Dieses Problem entsteht typischerweise durch Magnesiumfading. Beim Gießen aus einer Pfanne mit marginalem Magnesiumgehalt erzeugen die ersten Abgüsse perfekt nodulares Gusseisen. Aber mit fortschreitendem Gießen sinkt der Magnesiumgehalt unter den Schwellenwert, der für die Bildung von Kugelgraphit erforderlich ist. Das Ergebnis sind Gussteile mit zunehmend verschlechterter Graphitmorphologie, die die Spezifikationen für Sphäroguss nicht erfüllen.

Die Lösung

Die Schallschwingungsanalyse bietet eine zerstörungsfreie Methode zur Erkennung von Nodularitätsschwankungen in Gussteilen. Da die Graphitmorphologie den Elastizitätsmodul von Gusseisen erheblich beeinflusst, zeigt die Messung der Resonanzfrequenz, ob ein Gussteil Kugelgraphit, Vermiculargraphit oder Lamellengraphit enthält.

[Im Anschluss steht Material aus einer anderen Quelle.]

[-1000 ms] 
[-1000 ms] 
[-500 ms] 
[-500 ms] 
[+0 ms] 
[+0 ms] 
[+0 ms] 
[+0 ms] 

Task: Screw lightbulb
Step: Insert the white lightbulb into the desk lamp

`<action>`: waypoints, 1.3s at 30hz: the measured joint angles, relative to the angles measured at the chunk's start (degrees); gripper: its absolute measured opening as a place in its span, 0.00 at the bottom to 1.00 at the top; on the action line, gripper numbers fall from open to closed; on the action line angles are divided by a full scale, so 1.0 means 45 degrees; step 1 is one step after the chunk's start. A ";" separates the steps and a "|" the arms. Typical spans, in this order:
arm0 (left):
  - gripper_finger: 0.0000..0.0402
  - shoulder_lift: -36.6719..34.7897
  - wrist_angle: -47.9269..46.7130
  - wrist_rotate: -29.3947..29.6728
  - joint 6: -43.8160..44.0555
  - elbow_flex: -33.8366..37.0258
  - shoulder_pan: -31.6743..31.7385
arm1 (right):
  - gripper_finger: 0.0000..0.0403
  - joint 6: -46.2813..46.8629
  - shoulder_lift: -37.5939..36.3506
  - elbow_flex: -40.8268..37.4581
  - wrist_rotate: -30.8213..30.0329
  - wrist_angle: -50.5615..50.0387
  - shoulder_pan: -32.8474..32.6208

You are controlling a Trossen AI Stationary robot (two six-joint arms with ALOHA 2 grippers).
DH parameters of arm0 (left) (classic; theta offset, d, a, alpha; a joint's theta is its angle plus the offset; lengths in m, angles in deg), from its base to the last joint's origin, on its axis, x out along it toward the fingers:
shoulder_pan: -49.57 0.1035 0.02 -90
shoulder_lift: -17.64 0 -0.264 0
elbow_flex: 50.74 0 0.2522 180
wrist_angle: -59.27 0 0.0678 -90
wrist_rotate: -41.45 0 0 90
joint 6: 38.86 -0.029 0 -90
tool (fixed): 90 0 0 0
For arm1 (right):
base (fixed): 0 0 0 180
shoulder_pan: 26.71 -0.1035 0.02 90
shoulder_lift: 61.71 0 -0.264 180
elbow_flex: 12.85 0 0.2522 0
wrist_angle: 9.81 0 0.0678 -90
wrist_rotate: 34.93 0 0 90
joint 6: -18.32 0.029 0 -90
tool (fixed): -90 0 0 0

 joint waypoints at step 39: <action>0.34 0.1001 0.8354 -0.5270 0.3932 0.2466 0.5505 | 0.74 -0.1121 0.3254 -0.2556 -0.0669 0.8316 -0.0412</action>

Gussteile mit guter Nodularität weisen einen höheren Elastizitätsmodul und entsprechend höhere Resonanzfrequenzen auf. Wenn sich die Nodularität in Richtung Lamellengraphit verschlechtert, sinkt der Modul messbar. Diese Beziehung ermöglicht es Gießereien, Gussteile nach der Erstarrung, aber vor den Endbearbeitungsvorgängen zu prüfen.

Ergebnisse

Die Implementierung der Resonanzfrequenzprüfung ermöglicht es Gießereien, Magnesiumfading-Probleme zu erkennen, bevor defekte Gussteile in der Produktion weiterlaufen. Verdächtige Gussteile können zur metallurgischen Untersuchung markiert werden, und der Zeitpunkt, an dem das Fading begann, kann rückwirkend identifiziert werden. Diese Information fließt in die Prozesskontrolle ein und hilft Gießereien, die Magnesiumbehandlung und Pfannenpraktiken zu optimieren, um zukünftige Vorkommnisse zu verhindern.